Page 1 of 1

How to read the multibyte character as byte by byte

Posted: Mon May 21, 2007 6:28 pm
by vijaydev
i want to read multy byte character as single byte by byte to find out total lenth its occupied including single byte characters

Posted: Mon May 21, 2007 7:14 pm
by chulett
Never had to do it, but if I had to I would go to the online help Index and type byte to see what turned up.

Posted: Mon May 21, 2007 8:33 pm
by ray.wurlod
The functions you require are listed in this post.

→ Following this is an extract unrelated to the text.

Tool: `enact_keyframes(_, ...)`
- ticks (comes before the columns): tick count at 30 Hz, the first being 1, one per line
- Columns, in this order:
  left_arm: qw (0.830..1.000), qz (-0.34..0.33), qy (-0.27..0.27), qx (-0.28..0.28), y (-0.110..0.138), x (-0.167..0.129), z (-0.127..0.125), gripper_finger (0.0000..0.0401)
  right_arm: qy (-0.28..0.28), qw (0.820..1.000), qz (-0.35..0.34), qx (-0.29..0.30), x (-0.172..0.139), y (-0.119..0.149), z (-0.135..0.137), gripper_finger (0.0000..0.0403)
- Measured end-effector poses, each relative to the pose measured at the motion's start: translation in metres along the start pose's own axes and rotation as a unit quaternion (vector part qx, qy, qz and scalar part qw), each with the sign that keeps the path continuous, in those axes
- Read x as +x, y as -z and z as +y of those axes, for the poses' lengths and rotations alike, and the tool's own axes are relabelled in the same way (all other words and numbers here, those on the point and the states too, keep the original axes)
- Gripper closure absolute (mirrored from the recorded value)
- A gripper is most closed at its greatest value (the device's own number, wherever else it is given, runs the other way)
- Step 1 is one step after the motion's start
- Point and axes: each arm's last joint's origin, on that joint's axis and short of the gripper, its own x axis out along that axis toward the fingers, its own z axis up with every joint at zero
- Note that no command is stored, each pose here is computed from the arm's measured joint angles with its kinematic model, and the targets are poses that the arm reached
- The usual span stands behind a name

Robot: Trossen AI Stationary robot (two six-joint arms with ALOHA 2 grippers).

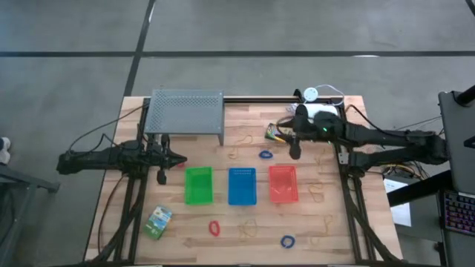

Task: Pick & Place Office Desk Supplies
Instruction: Put the yellow rubber band into the orange bin

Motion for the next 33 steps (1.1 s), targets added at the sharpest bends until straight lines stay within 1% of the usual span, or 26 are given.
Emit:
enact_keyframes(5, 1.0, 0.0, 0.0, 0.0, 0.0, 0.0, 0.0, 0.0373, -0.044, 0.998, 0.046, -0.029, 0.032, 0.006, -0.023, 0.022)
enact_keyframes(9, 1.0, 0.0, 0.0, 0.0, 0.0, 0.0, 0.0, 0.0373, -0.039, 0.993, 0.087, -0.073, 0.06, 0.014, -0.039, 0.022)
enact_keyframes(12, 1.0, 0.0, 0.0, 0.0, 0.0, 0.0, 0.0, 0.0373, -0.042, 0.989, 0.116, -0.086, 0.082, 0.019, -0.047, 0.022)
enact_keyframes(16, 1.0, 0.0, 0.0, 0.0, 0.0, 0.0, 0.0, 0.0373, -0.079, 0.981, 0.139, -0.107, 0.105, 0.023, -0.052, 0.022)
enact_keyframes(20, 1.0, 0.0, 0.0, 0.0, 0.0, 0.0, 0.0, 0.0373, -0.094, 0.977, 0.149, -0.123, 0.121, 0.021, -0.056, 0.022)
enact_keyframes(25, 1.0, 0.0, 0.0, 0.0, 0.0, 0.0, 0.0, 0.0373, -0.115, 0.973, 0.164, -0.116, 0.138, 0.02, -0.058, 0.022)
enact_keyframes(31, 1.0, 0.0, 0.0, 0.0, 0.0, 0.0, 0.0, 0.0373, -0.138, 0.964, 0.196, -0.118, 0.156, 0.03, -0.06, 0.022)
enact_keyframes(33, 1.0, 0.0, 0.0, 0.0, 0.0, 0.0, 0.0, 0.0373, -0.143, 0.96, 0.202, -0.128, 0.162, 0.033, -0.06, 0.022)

Posted: Mon May 21, 2007 8:40 pm
by vijaydev
my aim is to find out and to remove the broken character normally multi byte caracter set will occupy two byte for one character but broken char will occupty single byte that why i am trying to find it out the lenth if you have any answers to find it out let me know

Posted: Tue May 22, 2007 1:15 am
by ray.wurlod
I still can't see that you have any proof that a character is "broken" whatever that means.

It is possible to read one byte at a time and to determine the byte value and byte type, but you will need to write your own routine, and specify NONE as the map - otherwise the map will attempt to convert the Korean characters into UV-UTF8 encoding of Unicode, which is used internally by DataStage.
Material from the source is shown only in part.